WHAT TO DO —
How many lines in the listing contain the word "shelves"? Reply with the number alone.

THE DATA —
################
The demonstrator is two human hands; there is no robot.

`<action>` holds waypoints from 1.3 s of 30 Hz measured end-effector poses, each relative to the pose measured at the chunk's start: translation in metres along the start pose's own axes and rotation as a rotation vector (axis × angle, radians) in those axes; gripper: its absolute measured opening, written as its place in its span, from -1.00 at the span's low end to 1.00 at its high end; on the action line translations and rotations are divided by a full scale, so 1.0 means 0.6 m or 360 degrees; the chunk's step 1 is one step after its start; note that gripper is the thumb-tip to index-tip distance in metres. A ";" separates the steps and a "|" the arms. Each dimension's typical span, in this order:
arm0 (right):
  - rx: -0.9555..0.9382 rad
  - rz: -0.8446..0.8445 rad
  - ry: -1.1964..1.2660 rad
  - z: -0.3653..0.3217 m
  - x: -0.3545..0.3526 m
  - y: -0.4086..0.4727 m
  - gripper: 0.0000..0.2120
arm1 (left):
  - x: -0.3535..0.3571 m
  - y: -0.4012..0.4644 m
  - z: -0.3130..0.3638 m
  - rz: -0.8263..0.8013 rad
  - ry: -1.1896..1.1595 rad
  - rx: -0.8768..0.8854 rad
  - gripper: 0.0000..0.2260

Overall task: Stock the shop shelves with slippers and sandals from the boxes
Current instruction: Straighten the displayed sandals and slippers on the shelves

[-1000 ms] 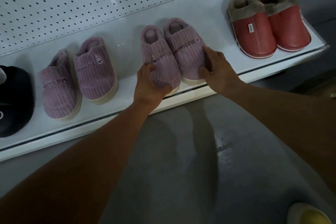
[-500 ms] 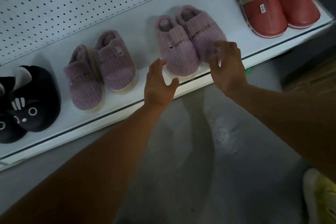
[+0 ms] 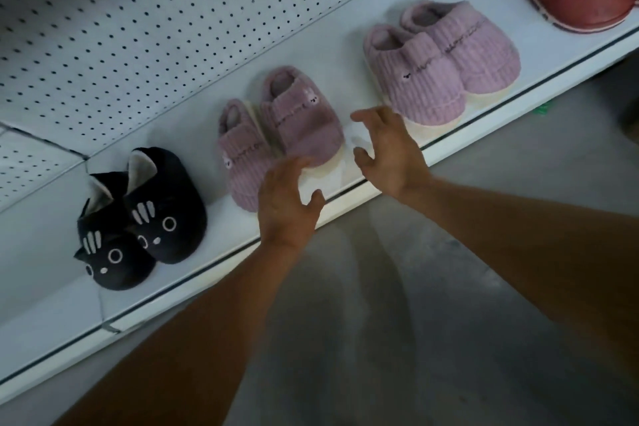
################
OUTPUT FOR THIS EXERCISE —
2